Średnie miesięczne wynagrodzenie posła zawodowego w Polsce, według danych Najwyższej Izby Kontroli za 2024 r., wynosiło 15 282,25 zł brutto, co odpowiada ok. 3 500 euro. To stawia Polskę mniej więcej w środku stawki, jeśli chodzi o zarobki parlamentarzystów w Unii Europejskiej. Ale gdy spojrzymy na szczegóły — i kontekst ekonomiczny — widać znaczące różnice.
Niemcy
Posłowie do Bundestagu zarabiają ok. 10 591 euro miesięcznie (dane na 2024 r.), czyli około 47 000 zł brutto. Do tego dochodzą dodatki na prowadzenie biura (ok. 4 500 euro miesięcznie) oraz zwrot kosztów podróży i zakwaterowania.
W porównaniu z Polską: niemieccy posłowie zarabiają ponad trzykrotnie więcej. Niemcy podkreślają przy tym jawność systemu – dane są publiczne, a rozliczenia dodatków regularnie kontrolowane.
Francja
Deputowani do Zgromadzenia Narodowego otrzymują wynagrodzenie podstawowe na poziomie ok. 7 637 euro brutto(ok. 34 000 zł) miesięcznie. Oprócz tego mają dodatki na zatrudnienie współpracowników i prowadzenie biura.
Różnica wobec Polski: niemal dwukrotność zarobków, ale też większe obowiązki w zakresie sprawozdawczości i przejrzystości wydatków.
Czechy
Poseł czeskiego parlamentu otrzymuje podstawowe wynagrodzenie w wysokości około 2 800 euro miesięcznie (ok. 12 000 zł), plus dodatki za funkcje (np. przewodniczący komisji).
Dieta parlamentarna jest niższa niż w Polsce i wymaga rozliczania faktur.

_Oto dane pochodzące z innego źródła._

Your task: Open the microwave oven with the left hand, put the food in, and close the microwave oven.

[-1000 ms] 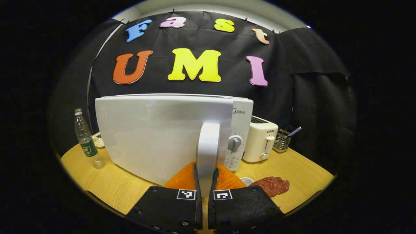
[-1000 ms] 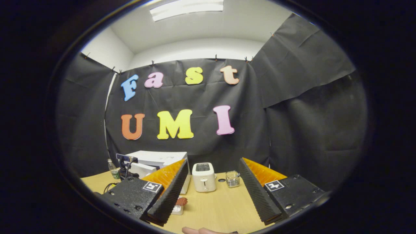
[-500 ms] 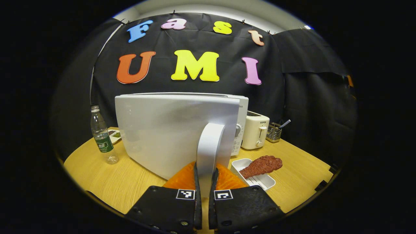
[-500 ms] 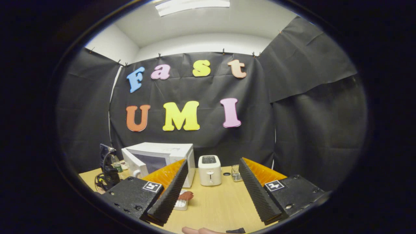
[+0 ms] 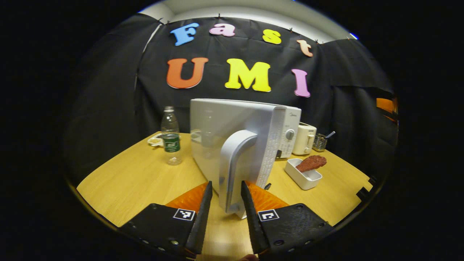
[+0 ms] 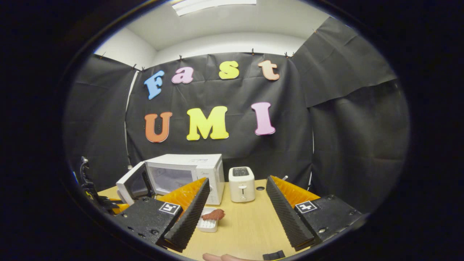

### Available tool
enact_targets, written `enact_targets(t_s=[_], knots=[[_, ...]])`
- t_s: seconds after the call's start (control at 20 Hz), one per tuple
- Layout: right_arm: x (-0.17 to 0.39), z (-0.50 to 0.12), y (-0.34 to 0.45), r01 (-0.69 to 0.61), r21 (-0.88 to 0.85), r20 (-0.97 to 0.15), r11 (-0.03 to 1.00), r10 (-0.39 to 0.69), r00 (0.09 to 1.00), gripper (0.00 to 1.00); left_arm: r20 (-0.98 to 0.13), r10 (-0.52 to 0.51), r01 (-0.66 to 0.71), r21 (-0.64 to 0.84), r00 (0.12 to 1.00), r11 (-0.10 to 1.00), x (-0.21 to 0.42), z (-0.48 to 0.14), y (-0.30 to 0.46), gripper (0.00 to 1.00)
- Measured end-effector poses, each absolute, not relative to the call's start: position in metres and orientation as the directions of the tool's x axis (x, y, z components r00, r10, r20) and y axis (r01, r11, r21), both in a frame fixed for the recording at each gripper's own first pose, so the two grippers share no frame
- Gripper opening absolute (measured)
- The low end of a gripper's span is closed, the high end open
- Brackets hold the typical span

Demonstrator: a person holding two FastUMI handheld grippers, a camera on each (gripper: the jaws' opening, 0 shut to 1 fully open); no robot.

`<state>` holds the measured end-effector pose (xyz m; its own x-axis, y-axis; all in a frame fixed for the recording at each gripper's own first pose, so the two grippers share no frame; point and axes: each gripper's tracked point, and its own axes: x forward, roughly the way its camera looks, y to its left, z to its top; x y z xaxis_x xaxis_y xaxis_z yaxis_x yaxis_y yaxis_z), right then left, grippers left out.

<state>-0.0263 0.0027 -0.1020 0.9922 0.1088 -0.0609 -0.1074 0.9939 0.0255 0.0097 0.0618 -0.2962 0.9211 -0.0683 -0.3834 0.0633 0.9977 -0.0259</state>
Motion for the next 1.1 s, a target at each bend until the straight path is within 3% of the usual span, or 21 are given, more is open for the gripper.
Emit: enact_targets(t_s=[0.05,0.15,0.2,0.25,0.3,0.35,0.4,0.5,0.55,0.6,0.95,1.0,1.05,1.1], knots=[[-0.025,-0.104,0.006,-0.113,0.028,-0.066,0.993,0.114,0.991,1.00,-0.380,-0.044,0.038,-0.022,0.924,0.999,0.001,-0.291,0.073,0.62],[-0.024,-0.108,0.012,-0.119,0.031,-0.081,0.992,0.122,0.989,1.00,-0.366,-0.016,0.007,-0.026,0.930,1.000,-0.013,-0.282,0.086,0.80],[-0.022,-0.110,0.015,-0.120,0.028,-0.086,0.992,0.122,0.989,1.00,-0.357,-0.014,0.000,-0.039,0.934,0.999,-0.017,-0.276,0.091,0.83],[-0.022,-0.110,0.016,-0.119,0.023,-0.088,0.993,0.121,0.989,0.89,-0.345,-0.015,-0.004,-0.053,0.939,0.999,-0.021,-0.268,0.093,0.89],[-0.021,-0.111,0.018,-0.119,0.016,-0.091,0.993,0.120,0.989,0.89,-0.333,-0.008,-0.013,-0.060,0.943,0.998,-0.023,-0.262,0.094,0.89],[-0.020,-0.111,0.019,-0.120,0.008,-0.092,0.993,0.121,0.988,1.00,-0.326,0.001,-0.022,-0.060,0.945,0.998,-0.025,-0.257,0.096,0.89],[-0.019,-0.113,0.020,-0.120,0.001,-0.095,0.993,0.119,0.988,0.89,-0.314,0.008,-0.028,-0.059,0.949,0.998,-0.027,-0.250,0.099,0.90],[-0.016,-0.119,0.021,-0.121,-0.010,-0.110,0.993,0.119,0.987,0.89,-0.304,0.012,-0.031,-0.058,0.953,0.998,-0.030,-0.235,0.098,0.94],[-0.014,-0.121,0.022,-0.123,-0.013,-0.118,0.992,0.121,0.986,1.00,-0.293,0.011,-0.029,-0.056,0.956,0.998,-0.031,-0.226,0.097,0.94],[-0.011,-0.123,0.021,-0.121,-0.015,-0.125,0.992,0.119,0.985,0.89,-0.282,0.008,-0.023,-0.049,0.959,0.999,-0.032,-0.217,0.095,0.94],[0.037,-0.144,0.019,-0.142,-0.052,-0.229,0.989,0.126,0.965,0.89,-0.215,0.026,-0.015,0.055,0.976,0.998,-0.025,-0.142,0.077,0.94],[0.045,-0.149,0.020,-0.151,-0.058,-0.251,0.987,0.132,0.959,1.00,-0.199,0.027,-0.016,0.057,0.980,0.998,-0.021,-0.129,0.075,0.94],[0.052,-0.154,0.021,-0.165,-0.060,-0.278,0.984,0.142,0.950,0.89,-0.183,0.025,-0.015,0.053,0.983,0.998,-0.016,-0.118,0.071,0.94],[0.059,-0.161,0.024,-0.184,-0.059,-0.310,0.981,0.157,0.938,1.00,-0.165,0.023,-0.016,0.046,0.986,0.999,-0.012,-0.105,0.067,0.94]])
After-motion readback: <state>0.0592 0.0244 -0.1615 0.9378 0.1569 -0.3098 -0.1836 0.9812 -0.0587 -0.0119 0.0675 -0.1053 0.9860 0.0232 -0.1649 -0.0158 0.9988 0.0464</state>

Ciekawy przypadek – niższe zarobki, ale bardziej rygorystyczna kontrola wydatków i mniejsza przestrzeń dla „ukrytych” dodatków.
Szwecja
Parlamentarzyści zarabiają ok. 70 000 koron szwedzkich miesięcznie, czyli ok. 25 000 zł brutto. W Szwecji ogromny nacisk kładzie się na jawność i ograniczanie przywilejów – posłowie korzystają z transportu publicznego, nie mają immunitetu w sprawach cywilnych, a ich koszty są publicznie dostępne.
Choć zarabiają więcej niż Polacy, są pod znacznie większą presją przejrzystości i społecznej kontroli.
Porównanie pokazuje, że wynagrodzenie polskich posłów nie odbiega drastycznie od innych krajów regionu, ale kluczowa różnica tkwi w przejrzystości systemu. W Niemczech, Francji czy Szwecji struktura wynagrodzeń jest nie tylko publiczna, ale również stale monitorowana i raportowana. W Polsce tymczasem oficjalna narracja mówi jedno (12 800 zł), podczas gdy rzeczywistość pokazuje coś innego (ponad 15 000 zł).
Paradoksalnie, to nie wysokość zarobków najbardziej razi opinię publiczną — ale niedopowiedzenia, niejasności i brak jawności, które tworzą wrażenie, że coś się ukrywa. A w systemie demokratycznym — jawność i zaufanie to waluty znacznie cenniejsze niż złotówki czy euro.